De startcondities waren zo mager, met voortdurend wind uit
het noorden, oosten en westen terwijl de vaantjes beneden duidelijk zuid waren,
dat ik niet eens zeker wist of ik wel zou gaan starten. Wel alles opgebouwd
natuurlijk, voor het geval dat, en nadat een paar dapperen zich van de rampe
hadden afgestort trok de wind duidelijk wat aan en stonden ook alle vaantjes
mooi dezelfde kant op. Dat duurde zo’n tien, vijftien minuten. Lange
waardevolle minuten die een ouwe knar voorbij liet gaan, de start blokkerend,
om pas aanstalten te maken om te gaan starten toen het alweer voorbij was. Ik
weet zeker dat ik niet de enige was die gefrustreerd raakte, maar iedereen
hield keurig z’n mond om ‘m vooral niet in de stress te jagen, erg cool.

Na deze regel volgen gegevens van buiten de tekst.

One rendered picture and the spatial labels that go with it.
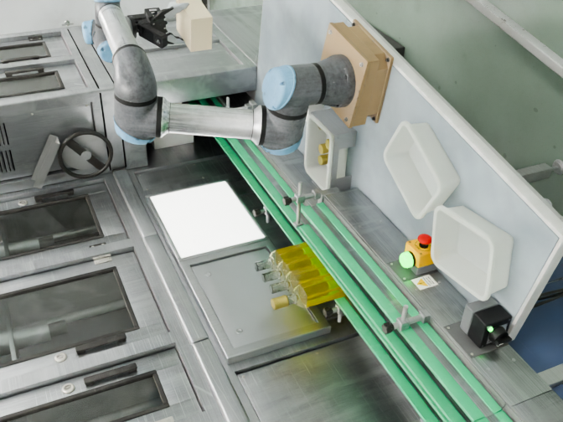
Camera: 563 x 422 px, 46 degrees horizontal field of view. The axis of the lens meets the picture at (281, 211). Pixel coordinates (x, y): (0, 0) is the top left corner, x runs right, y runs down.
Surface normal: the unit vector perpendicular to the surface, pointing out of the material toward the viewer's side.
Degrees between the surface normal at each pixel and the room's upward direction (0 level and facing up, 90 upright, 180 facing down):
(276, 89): 12
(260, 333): 90
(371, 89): 90
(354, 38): 90
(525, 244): 0
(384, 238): 90
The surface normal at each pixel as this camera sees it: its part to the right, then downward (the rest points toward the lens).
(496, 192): -0.91, 0.21
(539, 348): 0.04, -0.81
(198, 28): 0.40, 0.66
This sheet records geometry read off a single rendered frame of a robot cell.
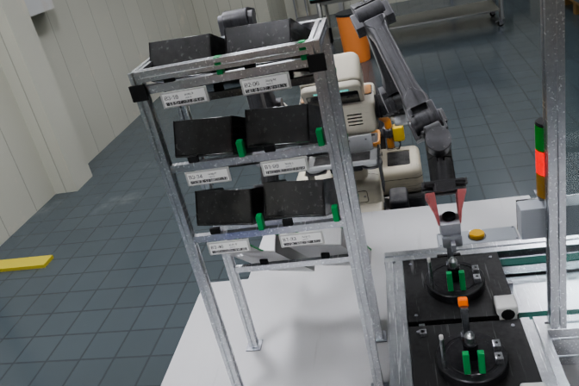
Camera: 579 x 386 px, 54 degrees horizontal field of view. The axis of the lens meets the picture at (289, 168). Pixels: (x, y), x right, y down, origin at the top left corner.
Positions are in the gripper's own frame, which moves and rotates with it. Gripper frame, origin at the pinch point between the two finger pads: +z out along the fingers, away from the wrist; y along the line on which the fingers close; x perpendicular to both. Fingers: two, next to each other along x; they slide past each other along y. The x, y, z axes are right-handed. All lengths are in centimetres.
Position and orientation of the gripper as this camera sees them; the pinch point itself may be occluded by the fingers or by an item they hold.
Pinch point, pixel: (449, 221)
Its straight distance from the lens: 136.2
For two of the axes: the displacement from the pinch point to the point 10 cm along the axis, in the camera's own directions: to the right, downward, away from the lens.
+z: 0.8, 9.7, -2.4
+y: 9.7, -1.3, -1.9
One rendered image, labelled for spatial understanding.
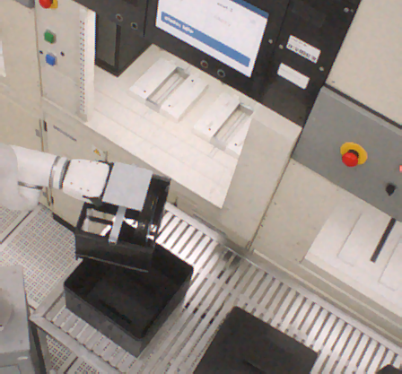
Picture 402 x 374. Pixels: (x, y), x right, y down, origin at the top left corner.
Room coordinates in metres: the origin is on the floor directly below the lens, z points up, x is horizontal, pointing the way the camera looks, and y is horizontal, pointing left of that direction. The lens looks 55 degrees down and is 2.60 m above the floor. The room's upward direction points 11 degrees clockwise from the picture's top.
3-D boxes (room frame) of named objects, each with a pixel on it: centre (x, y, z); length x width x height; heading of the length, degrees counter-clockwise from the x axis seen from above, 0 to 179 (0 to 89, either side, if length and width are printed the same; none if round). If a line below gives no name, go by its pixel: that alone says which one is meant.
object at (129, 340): (0.76, 0.06, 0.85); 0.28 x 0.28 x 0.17; 64
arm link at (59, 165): (0.86, 0.27, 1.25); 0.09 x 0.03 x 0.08; 177
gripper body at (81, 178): (0.85, 0.21, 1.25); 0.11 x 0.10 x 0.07; 87
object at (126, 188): (0.84, 0.10, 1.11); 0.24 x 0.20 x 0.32; 176
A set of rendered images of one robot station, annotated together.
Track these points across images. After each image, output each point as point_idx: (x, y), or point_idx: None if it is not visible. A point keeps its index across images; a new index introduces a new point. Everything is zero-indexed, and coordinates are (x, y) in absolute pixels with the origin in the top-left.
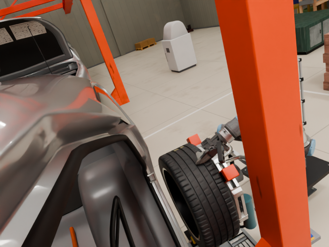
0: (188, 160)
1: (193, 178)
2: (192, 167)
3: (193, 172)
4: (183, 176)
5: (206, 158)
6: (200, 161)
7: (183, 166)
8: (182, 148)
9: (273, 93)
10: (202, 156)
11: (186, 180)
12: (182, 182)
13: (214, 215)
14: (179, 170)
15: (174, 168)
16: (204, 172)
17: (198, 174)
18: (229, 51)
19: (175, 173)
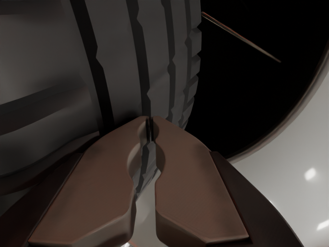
0: (153, 155)
1: (172, 7)
2: (160, 99)
3: (167, 58)
4: (192, 47)
5: (132, 189)
6: (168, 132)
7: (177, 113)
8: None
9: None
10: (236, 174)
11: (191, 20)
12: (199, 15)
13: None
14: (189, 91)
15: (191, 108)
16: (107, 10)
17: (151, 27)
18: None
19: (198, 78)
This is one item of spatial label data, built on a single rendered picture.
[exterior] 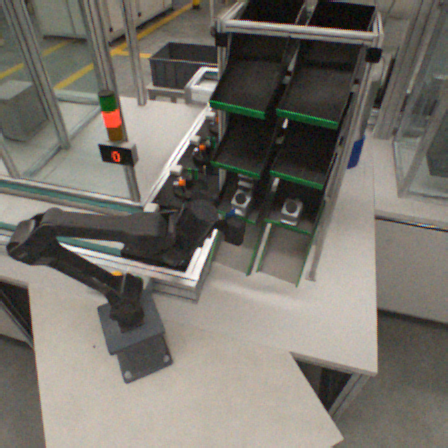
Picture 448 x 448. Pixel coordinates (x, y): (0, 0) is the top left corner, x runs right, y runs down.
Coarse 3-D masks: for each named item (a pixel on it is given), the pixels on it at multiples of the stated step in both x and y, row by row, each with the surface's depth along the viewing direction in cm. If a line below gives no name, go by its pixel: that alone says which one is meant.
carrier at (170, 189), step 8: (176, 168) 150; (176, 176) 149; (184, 176) 149; (192, 176) 146; (200, 176) 149; (208, 176) 149; (216, 176) 149; (168, 184) 145; (176, 184) 140; (192, 184) 140; (200, 184) 142; (208, 184) 145; (216, 184) 145; (160, 192) 142; (168, 192) 142; (176, 192) 139; (216, 192) 142; (152, 200) 138; (160, 200) 138; (168, 200) 138
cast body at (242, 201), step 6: (240, 192) 95; (246, 192) 95; (252, 192) 100; (234, 198) 95; (240, 198) 94; (246, 198) 94; (252, 198) 96; (234, 204) 95; (240, 204) 94; (246, 204) 94; (252, 204) 98; (240, 210) 97; (246, 210) 95; (240, 216) 97; (246, 216) 97
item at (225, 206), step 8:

Toen
hij eindelijk begon te rennen was het alweer zacht west, en hij struikelde aan
het eind van de rampe om op z’n buik en wielen met de stenen opspattend langs z’n
oren nog net weg te komen.
Mijn start was goed, en ik vond ook vrij snel een bel
richting cloudbase waar ik vervolgens nooit meer echt aankwam omdat ik het
geduld niet had. Al m’n klassieke fouten makend: besluiteloosheid, bovenmatig
veel aandacht voor landingsterreinen, het dal in vliegen, stond ik binnen een
uur naast Montrond met een geschaafde knie aan de grond. Johan kwam me al snel
halen, en de rest van de middag was heel gezellig met een superblije Mario die
een mooie eerste Laragnevlucht had gemaakt en Titus die altijd enorm loopt te
genieten. We haalden Tanno op in Serres, en na een pizzaatje en wat bier voel
ik me weer honderd procent op vliegvakantie.